Il nuovo beato, oggi sua memoria, lascia un’eredità a tutti gli informatici…
(Di Federico Piana) Carlo Acutis fin dalla tenera età imparò da autodidatta i segreti della Rete per utilizzarla come mezzo per far conoscere e amare Dio davvero fino ai confini della Terra.
Prova evidente è la sua mostra virtuale sui miracoli eucaristici, progettata e realizzata quando aveva solo 14 anni, che ancora oggi attira migliaia di visitatori di ogni parte del mondo. Non solo.
Carlo utilizzava Internet anche per farsi prossimo ai suoi coetanei aiutandoli a distanza a superare difficoltà scolastiche, piccole o grandi che fossero.
Lo ha sottolineato anche il Papa ieri all’Angelus, parlando di un ragazzo che “non si è adagiato in un comodo immobilismo, ma ha colto i bisogni del suo tempo, perché nei più deboli vedeva il volto di Cristo“.
“La breve vita terrena di Carlo – spiega Fortunato Ammendolia, informatico, studioso di digitale pastorale e di intelligenza artificiale presso il Cop, il Centro di Orientamento Pastorale – è stata trasfigurata dalla parola di Dio e dall’Eucaristia.
Ecco perché ha iniziato a scrivere nella Rete, con pagine web, il messaggio della fede, un messaggio del suo amore per l’Eucaristia. Aveva compreso che occorreva abitare l’ambiente digitale per una trasfigurazione dell’uomo, che poi è l’obiettivo della pastorale digitale”.
Carlo rimaneva realmente vicino a Gesù anche quando percorreva le immense strade virtuali: “E questo – aggiunge Fortunato Ammendolia – deve avere fortemente e positivamente impressionato i suoi amici. Non c’è dubbio”.
Il beato Acutis ha consegnato a un mondo sempre più tecnologico e connesso un messaggio che difficilmente si potrà ignorare. Fortunato Ammendolia prova a sintetizzarlo sostenendo che “l’orientamento che ereditiamo è fondamentalmente educativo a una spiritualità eucaristica che si incarna con un agire improntato al Vangelo. Carlo avrà sicuramente sognato progetti di educazione all’Eucaristia da realizzare tra realtà e digitale. Se ne avesse avuto il tempo, sono sicuro che avrebbe anche colto l’occasione della realtà aumentata e di quella virtuale”.
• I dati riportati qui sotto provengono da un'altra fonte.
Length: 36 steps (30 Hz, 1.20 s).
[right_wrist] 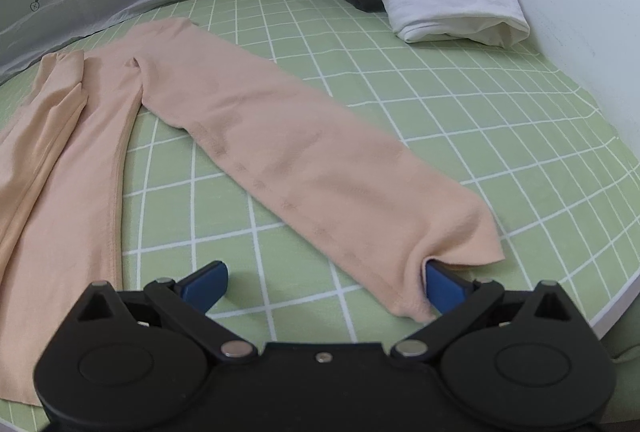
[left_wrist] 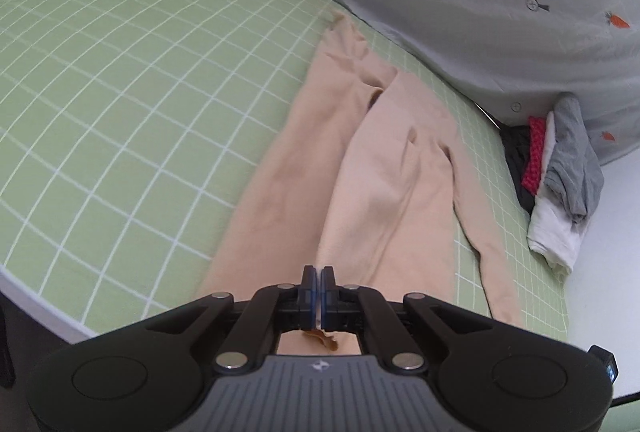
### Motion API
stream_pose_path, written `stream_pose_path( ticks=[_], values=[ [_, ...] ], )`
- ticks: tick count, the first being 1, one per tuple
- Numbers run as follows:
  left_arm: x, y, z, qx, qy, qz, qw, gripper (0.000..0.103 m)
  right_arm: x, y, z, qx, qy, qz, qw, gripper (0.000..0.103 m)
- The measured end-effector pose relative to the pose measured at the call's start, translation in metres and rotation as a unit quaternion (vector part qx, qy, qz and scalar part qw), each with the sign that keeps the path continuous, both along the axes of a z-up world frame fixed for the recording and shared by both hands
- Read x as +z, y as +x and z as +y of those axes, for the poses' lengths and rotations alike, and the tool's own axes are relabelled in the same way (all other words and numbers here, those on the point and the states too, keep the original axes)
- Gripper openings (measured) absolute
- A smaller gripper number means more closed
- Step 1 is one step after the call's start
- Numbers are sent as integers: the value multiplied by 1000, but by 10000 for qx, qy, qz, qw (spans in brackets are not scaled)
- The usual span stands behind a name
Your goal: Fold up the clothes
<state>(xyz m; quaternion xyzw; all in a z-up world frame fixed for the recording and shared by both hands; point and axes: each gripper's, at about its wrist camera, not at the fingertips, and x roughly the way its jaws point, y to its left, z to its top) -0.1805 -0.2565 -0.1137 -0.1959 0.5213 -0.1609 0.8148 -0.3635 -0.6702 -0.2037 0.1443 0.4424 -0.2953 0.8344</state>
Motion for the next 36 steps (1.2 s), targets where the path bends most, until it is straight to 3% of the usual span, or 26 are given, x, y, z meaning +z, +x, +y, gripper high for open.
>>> stream_pose_path(
  ticks=[8,10,15,16,20,25,30,33,36],
  values=[
    [-25,7,6,85,242,346,9991,2,4,4,9,113,-39,34,9999,103],
    [-20,9,6,-12,352,280,9990,8,10,5,10,132,-59,-27,9999,103],
    [0,23,2,-187,474,-47,9987,65,29,16,13,87,-172,-340,9992,103],
    [5,27,0,-227,528,-156,9982,66,32,20,14,63,-201,-407,9990,103],
    [19,45,-11,-406,653,-423,9961,66,40,39,13,-31,-102,-679,9976,103],
    [28,69,-28,-756,871,-609,9915,66,44,76,15,-8,470,-1036,9935,103],
    [28,105,-47,-1023,835,-688,9889,64,45,130,27,206,731,-929,9928,101],
    [24,129,-65,-1204,799,-716,9869,53,44,161,29,310,954,-928,9906,84],
    [15,154,-85,-1405,767,-688,9847,44,33,191,21,85,1637,-981,9816,69]
  ],
)
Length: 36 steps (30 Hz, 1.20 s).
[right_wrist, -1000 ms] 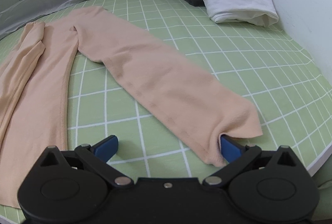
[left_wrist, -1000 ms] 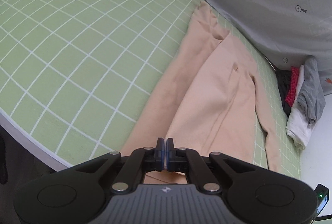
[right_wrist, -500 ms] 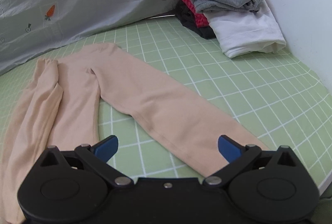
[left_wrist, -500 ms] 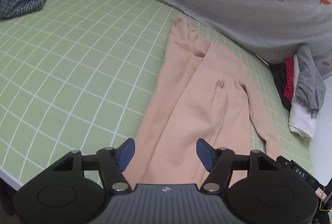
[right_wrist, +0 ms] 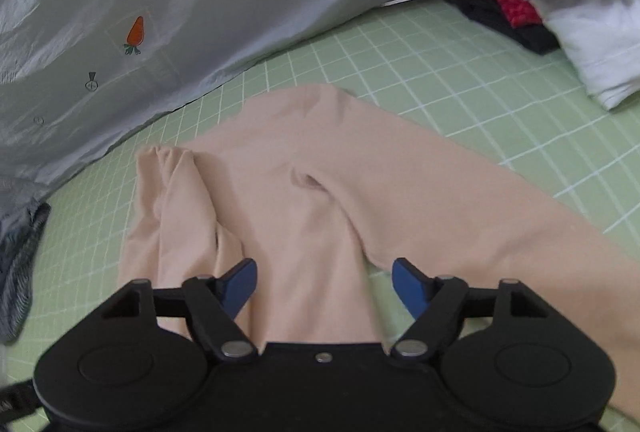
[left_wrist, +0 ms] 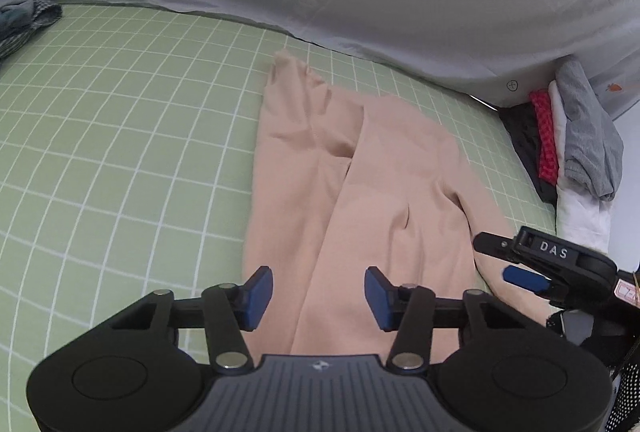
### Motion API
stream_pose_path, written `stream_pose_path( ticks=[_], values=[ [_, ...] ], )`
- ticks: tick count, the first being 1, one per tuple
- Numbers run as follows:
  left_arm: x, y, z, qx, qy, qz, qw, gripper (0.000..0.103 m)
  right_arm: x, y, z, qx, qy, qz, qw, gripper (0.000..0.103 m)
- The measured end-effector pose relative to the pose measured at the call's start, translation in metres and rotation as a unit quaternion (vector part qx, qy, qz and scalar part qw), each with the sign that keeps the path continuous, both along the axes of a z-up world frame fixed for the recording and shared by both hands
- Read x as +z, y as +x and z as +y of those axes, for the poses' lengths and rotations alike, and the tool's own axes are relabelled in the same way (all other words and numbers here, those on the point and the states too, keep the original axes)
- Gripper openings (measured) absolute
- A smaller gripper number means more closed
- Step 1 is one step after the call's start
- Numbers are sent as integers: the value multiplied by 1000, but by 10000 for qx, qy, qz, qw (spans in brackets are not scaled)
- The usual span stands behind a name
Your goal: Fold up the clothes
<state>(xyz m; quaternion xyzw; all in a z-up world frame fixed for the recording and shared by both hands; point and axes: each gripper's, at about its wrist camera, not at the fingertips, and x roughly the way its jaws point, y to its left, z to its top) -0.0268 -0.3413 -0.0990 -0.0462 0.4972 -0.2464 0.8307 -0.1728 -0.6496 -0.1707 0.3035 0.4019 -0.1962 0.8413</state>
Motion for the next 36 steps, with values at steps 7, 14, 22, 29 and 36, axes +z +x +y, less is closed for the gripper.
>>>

Poi Ammendolia aggiunge un particolare che fa comprendere quanto quell’adolescente, incamminato a grandi passi verso la santità, non avesse solo la testa rivolta al cielo ma anche i piedi ben piantati sulla terra: “Carlo soffriva nel vedere le chiese vuote. Di qui, un impegno educativo in Internet per ripopolare le parrocchie, poiché lui diceva: Gerusalemme ce l’abbiamo sotto casa”.
Carlo Acutis lascia anche un’eredità a tutti gli informatici del mondo e ai giovani nativi digitali. Una vera e propria bussola da seguire scrupolosamente: “Papa Francesco – spiega Fortunato Ammendolia – presentandolo come modello di santità nell’era digitale, nell’Enciclica post sinodale Christus vivit, scrive che Carlo sapeva molto bene che i meccanismi della comunicazione e delle reti sociali possono essere usati per farci diventare soggetti addormentati. Lui però li ha saputi utilizzare per trasmettere la bellezza del Vangelo. Ecco, mi piace leggere questa frase come un invito ad un uso etico della rete”.